Kafka “Diskless” – Proposals, Status & Insights

December 16, 2025 | By Varun Ghai

Introduction 

Apache Kafka has long been the backbone of real-time data streaming, powering mission-critical pipelines across industries. Traditionally, Kafka has relied on local disk storage for durability and replication, which ensures high throughput and fault tolerance. However, this design comes with trade-offs—particularly in cloud environments where disk management, replication across availability zones, and scaling costs can become significant pain points. 

The concept of diskless Kafka represents a paradigm shift. Instead of persisting data on broker disks, diskless implementations leverage object storage (such as Amazon S3) as the primary persistence layer. This approach aligns perfectly with cloud native principles: separation of compute and storage allowing elastic scaling while bringing about cost efficiency. By removing the dependency on local disks, organizations can dramatically reduce infrastructure costs and simplify operations. A major benefit is the reduction of inter-AZ data transfer costs, which are typically incurred during replication in traditional setups. Additionally, while less critical, eliminating the need for brokers with large local storage provides further savings by reducing hardware or instance costs and simplifying capacity planning. 

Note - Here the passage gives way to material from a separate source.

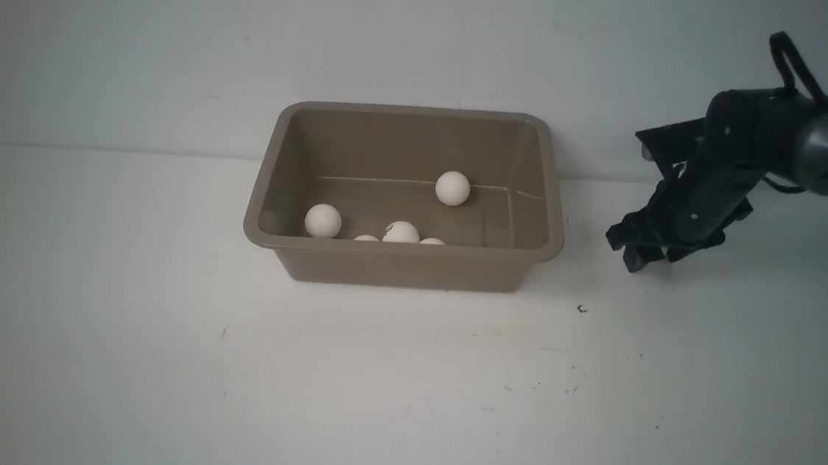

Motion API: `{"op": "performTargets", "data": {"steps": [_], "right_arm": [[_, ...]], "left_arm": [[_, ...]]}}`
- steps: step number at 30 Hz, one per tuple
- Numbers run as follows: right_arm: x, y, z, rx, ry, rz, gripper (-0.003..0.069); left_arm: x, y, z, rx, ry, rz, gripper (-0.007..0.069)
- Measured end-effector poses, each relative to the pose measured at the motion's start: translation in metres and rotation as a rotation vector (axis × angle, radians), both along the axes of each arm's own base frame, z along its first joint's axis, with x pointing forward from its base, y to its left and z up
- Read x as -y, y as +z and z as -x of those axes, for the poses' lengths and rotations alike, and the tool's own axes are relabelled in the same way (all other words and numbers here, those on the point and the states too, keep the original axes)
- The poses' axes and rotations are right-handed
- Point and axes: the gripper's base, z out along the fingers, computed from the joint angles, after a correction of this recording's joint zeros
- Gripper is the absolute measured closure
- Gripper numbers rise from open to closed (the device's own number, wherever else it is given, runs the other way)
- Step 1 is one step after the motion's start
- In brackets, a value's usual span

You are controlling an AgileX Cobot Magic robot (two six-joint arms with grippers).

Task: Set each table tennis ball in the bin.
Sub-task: Use the right arm to clamp the table tennis ball closest to it, then use the right arm to put the table tennis ball into the box

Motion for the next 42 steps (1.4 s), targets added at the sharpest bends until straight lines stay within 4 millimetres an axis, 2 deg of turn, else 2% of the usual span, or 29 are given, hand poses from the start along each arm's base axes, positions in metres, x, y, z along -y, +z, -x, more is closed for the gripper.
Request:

However, this innovation introduces new challenges. Diskless architectures for Kafka must address latency trade-offs, ordering guarantees, and transactional semantics. The Kafka community is actively debating these issues through several Kafka Improvement Proposals (KIPs), most notably KIP-1150, KIP-1176, and KIP-1183. These proposals explore different paths toward diskless, each with unique benefits and limitations.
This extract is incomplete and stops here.